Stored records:
++++++
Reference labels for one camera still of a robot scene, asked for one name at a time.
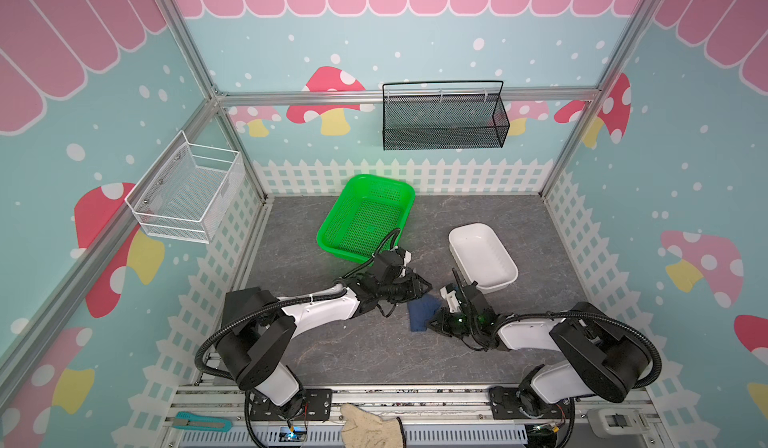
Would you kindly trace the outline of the dark blue paper napkin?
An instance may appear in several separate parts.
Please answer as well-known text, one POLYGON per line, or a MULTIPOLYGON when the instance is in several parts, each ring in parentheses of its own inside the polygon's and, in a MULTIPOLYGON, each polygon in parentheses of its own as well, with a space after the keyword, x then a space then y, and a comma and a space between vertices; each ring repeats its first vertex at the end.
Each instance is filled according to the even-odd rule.
POLYGON ((409 327, 411 332, 425 332, 429 322, 441 308, 441 301, 432 295, 424 295, 421 298, 407 303, 409 315, 409 327))

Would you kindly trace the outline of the white plastic tub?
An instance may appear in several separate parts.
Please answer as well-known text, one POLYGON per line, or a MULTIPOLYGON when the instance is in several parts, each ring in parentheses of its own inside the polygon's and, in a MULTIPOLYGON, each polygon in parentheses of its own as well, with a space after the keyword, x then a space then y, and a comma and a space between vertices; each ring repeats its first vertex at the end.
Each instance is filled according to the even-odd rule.
POLYGON ((448 235, 451 254, 467 282, 477 289, 494 293, 511 286, 519 269, 496 232, 483 223, 452 229, 448 235))

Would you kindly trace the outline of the green plastic basket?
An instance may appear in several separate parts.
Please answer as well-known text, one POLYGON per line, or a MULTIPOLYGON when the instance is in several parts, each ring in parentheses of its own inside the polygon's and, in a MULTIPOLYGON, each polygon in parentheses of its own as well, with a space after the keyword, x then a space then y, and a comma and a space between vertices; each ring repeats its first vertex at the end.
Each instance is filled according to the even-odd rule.
POLYGON ((405 228, 415 197, 414 188, 405 182, 356 175, 318 230, 317 244, 337 258, 362 264, 387 234, 405 228))

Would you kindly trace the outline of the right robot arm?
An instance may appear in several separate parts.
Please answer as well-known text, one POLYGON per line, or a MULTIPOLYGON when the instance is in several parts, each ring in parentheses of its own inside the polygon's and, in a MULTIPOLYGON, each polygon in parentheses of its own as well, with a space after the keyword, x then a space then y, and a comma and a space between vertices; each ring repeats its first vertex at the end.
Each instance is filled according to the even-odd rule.
POLYGON ((557 364, 534 367, 509 395, 492 389, 492 403, 506 414, 516 410, 528 419, 541 418, 562 402, 584 397, 621 403, 661 375, 663 362, 653 342, 589 302, 566 311, 499 315, 475 285, 450 284, 441 296, 444 305, 426 324, 431 331, 474 351, 562 355, 557 364))

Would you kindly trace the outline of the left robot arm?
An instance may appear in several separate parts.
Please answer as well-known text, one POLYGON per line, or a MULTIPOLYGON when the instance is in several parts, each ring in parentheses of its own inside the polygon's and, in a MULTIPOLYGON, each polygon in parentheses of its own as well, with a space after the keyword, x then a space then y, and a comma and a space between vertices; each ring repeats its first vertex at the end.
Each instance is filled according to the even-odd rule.
POLYGON ((304 388, 283 363, 291 341, 321 326, 360 317, 384 304, 392 308, 419 300, 433 285, 409 266, 411 253, 395 247, 338 278, 332 287, 298 297, 276 297, 260 288, 246 298, 230 321, 197 349, 196 369, 235 382, 245 393, 256 393, 280 408, 295 410, 305 399, 304 388))

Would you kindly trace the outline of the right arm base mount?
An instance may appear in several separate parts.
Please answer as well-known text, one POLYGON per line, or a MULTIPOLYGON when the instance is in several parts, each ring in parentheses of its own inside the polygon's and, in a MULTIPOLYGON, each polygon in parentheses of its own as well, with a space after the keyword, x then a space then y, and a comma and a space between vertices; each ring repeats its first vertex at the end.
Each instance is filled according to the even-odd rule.
POLYGON ((568 409, 548 404, 530 388, 492 386, 488 390, 494 420, 566 420, 568 409))

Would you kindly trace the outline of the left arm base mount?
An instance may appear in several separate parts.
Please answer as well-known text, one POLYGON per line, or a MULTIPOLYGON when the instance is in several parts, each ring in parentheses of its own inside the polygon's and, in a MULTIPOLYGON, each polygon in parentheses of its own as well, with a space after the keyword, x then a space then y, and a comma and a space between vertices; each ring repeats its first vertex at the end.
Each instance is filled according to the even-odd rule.
POLYGON ((278 406, 256 392, 249 395, 252 421, 328 421, 332 407, 331 389, 301 389, 286 405, 278 406))

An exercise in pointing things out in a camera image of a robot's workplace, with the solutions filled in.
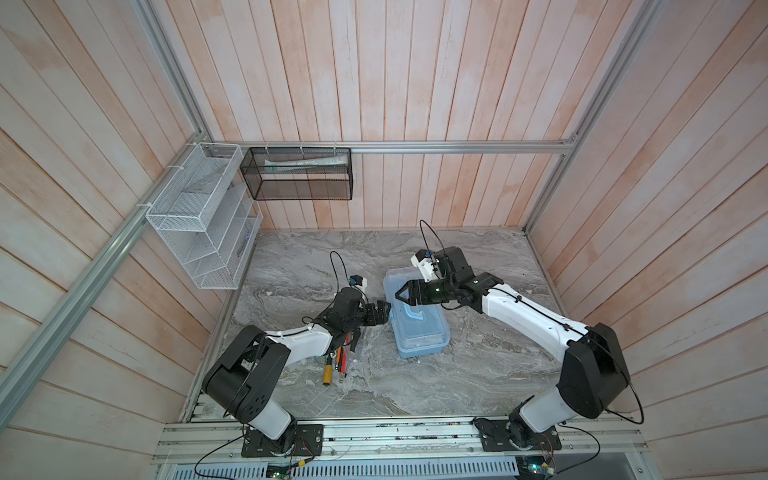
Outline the blue plastic tool box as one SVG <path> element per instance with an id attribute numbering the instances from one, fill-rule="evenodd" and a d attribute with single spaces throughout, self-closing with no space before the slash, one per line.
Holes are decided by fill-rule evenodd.
<path id="1" fill-rule="evenodd" d="M 383 280 L 386 301 L 399 355 L 404 358 L 440 353 L 450 342 L 450 329 L 438 305 L 410 306 L 397 300 L 395 293 L 409 280 L 421 280 L 417 268 L 388 270 Z"/>

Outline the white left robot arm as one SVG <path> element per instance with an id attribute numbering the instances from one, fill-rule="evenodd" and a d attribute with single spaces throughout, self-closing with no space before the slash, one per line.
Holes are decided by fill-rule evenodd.
<path id="1" fill-rule="evenodd" d="M 293 433 L 295 417 L 272 399 L 284 368 L 344 347 L 354 350 L 362 329 L 387 323 L 390 312 L 389 302 L 370 302 L 347 286 L 300 328 L 268 332 L 246 326 L 209 368 L 202 391 L 227 416 L 271 441 L 284 440 Z"/>

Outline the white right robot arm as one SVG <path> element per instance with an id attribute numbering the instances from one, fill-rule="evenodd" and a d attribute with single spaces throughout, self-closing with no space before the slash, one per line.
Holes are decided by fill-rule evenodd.
<path id="1" fill-rule="evenodd" d="M 542 433 L 575 416 L 594 419 L 630 386 L 630 375 L 613 329 L 588 326 L 529 300 L 500 278 L 483 273 L 454 279 L 409 280 L 395 298 L 411 306 L 456 302 L 522 333 L 561 364 L 557 384 L 516 407 L 510 426 Z"/>

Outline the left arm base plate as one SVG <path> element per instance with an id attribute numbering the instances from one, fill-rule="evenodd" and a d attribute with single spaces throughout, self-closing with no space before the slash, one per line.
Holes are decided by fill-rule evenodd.
<path id="1" fill-rule="evenodd" d="M 244 437 L 244 458 L 317 457 L 322 453 L 322 424 L 292 423 L 276 440 L 251 427 Z"/>

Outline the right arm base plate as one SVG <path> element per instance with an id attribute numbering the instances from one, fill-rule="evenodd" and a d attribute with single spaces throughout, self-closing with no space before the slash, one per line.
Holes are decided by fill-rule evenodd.
<path id="1" fill-rule="evenodd" d="M 485 452 L 509 451 L 557 451 L 562 449 L 559 434 L 550 429 L 536 433 L 524 424 L 502 420 L 476 417 L 471 425 L 477 430 Z"/>

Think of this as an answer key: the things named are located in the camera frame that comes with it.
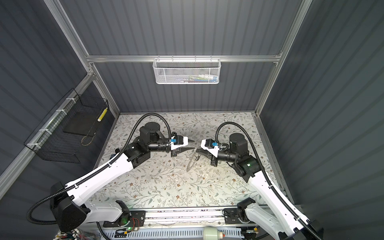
++++++
The lines to set down run from the line with "An exercise in" up to and including the line with "Outline the blue" in the entries above. Reproduce them exactly, with no pictures.

An exercise in pointing things out in a camera image of a robot's workplace, with the solutions filled in.
Outline the blue plastic tool box as one SVG <path> element per instance with an id attribute numbering the instances from one, fill-rule="evenodd" and a d attribute with single spaces throughout, self-closing with no space before the slash, one per line.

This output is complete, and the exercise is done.